- About this task: Your reply should contain the whole listing below, repeated exactly, and no images.

***

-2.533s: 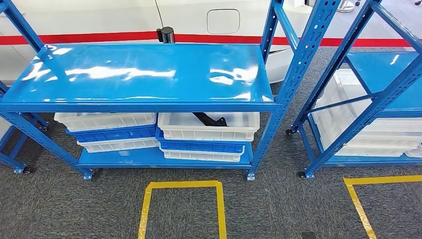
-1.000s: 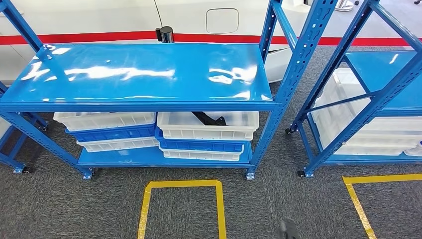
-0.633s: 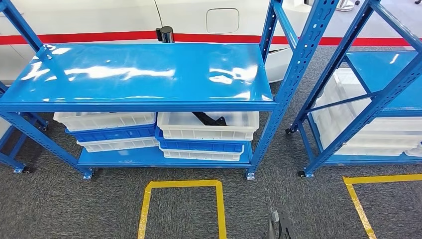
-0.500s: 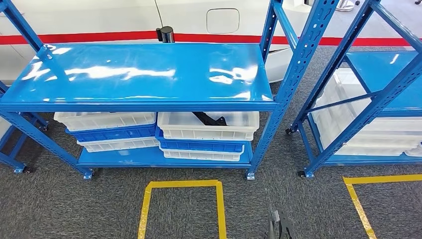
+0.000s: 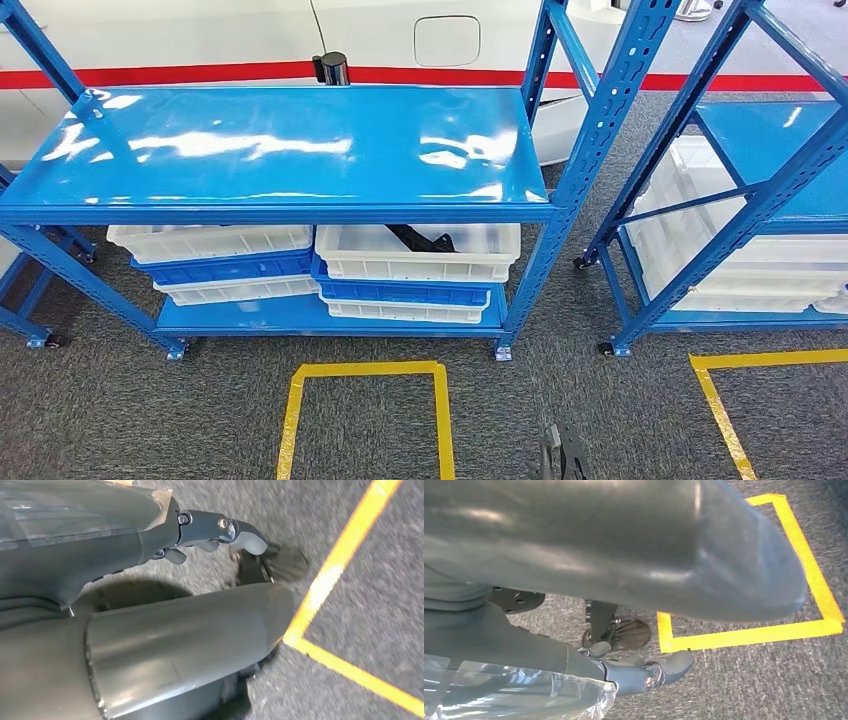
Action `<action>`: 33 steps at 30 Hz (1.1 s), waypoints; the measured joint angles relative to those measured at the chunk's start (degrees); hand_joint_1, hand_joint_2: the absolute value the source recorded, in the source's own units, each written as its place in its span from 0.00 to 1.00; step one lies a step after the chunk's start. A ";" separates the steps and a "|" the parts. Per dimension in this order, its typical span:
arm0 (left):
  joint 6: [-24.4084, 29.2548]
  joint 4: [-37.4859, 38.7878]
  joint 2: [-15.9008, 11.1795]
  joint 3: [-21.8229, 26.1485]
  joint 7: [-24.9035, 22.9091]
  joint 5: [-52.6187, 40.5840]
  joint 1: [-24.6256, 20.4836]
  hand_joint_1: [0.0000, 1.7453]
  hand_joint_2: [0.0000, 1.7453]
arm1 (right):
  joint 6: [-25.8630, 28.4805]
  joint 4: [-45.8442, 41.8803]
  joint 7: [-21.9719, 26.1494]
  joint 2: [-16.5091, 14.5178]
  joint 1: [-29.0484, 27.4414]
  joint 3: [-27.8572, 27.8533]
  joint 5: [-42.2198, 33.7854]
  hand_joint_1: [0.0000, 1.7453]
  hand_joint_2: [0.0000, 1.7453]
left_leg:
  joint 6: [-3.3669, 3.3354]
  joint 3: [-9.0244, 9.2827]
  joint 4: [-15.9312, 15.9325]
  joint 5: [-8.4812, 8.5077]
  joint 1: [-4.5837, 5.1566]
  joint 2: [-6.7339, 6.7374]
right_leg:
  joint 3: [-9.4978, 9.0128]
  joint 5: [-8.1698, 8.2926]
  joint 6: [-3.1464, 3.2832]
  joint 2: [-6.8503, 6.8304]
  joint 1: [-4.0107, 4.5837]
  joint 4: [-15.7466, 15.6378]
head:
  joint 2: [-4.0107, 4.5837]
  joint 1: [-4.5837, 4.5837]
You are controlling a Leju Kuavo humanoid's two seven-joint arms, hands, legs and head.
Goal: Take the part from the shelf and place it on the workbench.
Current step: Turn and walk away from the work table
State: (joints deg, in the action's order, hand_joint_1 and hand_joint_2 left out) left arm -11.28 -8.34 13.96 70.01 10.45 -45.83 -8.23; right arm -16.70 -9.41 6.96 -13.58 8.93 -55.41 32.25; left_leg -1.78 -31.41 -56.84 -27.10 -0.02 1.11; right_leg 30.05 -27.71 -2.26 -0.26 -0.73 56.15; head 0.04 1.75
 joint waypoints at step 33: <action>1.31 2.96 -4.43 1.63 1.20 -1.79 2.27 0.00 0.75 | 2.06 -0.15 7.33 -0.15 -1.81 3.31 2.90 0.00 0.00 | 0.01 -0.05 0.00 0.01 0.00 -0.01 | 0.03 -0.01 0.01 -0.01 0.02 0.00 | 0.00 0.00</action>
State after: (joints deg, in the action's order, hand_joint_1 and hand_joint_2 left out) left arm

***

- Answer box:
-2.533s: 
-1.000s: 
-0.633s: 
-0.500s: 
+0.000s: 
Action `<action>`: 33 steps at 30 Hz (1.1 s), waypoints; the measured joint angles relative to those measured at the chunk's start (degrees); hand_joint_1, hand_joint_2: the absolute value the source recorded, in the source's own units, each written as its place in its span from 0.00 to 1.00; step one lies a step after the chunk's start. A ";" separates the steps and a "|" the parts. Per dimension in this order, its typical span:
arm0 (left):
  joint 6: [-24.4084, 29.2548]
  joint 4: [-37.4859, 38.7878]
  joint 2: [-15.9008, 11.1795]
  joint 3: [-21.8229, 26.1485]
  joint 7: [-24.9035, 22.9091]
  joint 5: [-52.6187, 40.5840]
  joint 1: [-24.6256, 20.4836]
  hand_joint_1: [0.0000, 1.7453]
  hand_joint_2: [0.0000, 1.7453]
arm1 (right):
  joint 6: [-25.8630, 28.4805]
  joint 4: [-45.8442, 41.8803]
  joint 7: [-21.9719, 26.1494]
  joint 2: [-16.5091, 14.5178]
  joint 1: [-29.0484, 27.4414]
  joint 3: [-27.8572, 27.8533]
  joint 5: [-42.2198, 33.7854]
  hand_joint_1: [0.0000, 1.7453]
  hand_joint_2: [0.0000, 1.7453]
left_leg:
  joint 6: [-3.3669, 3.3354]
  joint 3: [-9.0244, 9.2827]
  joint 4: [-15.9312, 15.9325]
  joint 5: [-8.4812, 8.5077]
  joint 1: [-4.5837, 5.1566]
  joint 2: [-6.7339, 6.7374]
right_leg:
  joint 3: [-9.4978, 9.0128]
  joint 5: [-8.1698, 8.2926]
  joint 6: [-3.1464, 3.2832]
  joint 2: [-6.8503, 6.8304]
  joint 1: [-4.0107, 4.5837]
  joint 4: [-15.7466, 15.6378]
head:
  joint 2: [-4.0107, 4.5837]
  joint 1: [-4.5837, 4.5837]
You are controlling a Leju Kuavo humanoid's two seven-joint arms, hands, legs and head.
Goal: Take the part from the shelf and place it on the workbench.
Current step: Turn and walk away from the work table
State: (joints deg, in the action's order, hand_joint_1 and hand_joint_2 left out) left arm -11.28 -8.34 13.96 70.01 10.45 -45.83 -8.23; right arm -16.70 -9.41 6.96 -13.58 8.93 -55.41 32.25; left_leg -1.78 -31.41 -56.84 -27.10 -0.02 1.11; right_leg 30.05 -27.71 -2.26 -0.26 -0.73 56.15; head 0.04 1.75
 joint waypoints at step 33: <action>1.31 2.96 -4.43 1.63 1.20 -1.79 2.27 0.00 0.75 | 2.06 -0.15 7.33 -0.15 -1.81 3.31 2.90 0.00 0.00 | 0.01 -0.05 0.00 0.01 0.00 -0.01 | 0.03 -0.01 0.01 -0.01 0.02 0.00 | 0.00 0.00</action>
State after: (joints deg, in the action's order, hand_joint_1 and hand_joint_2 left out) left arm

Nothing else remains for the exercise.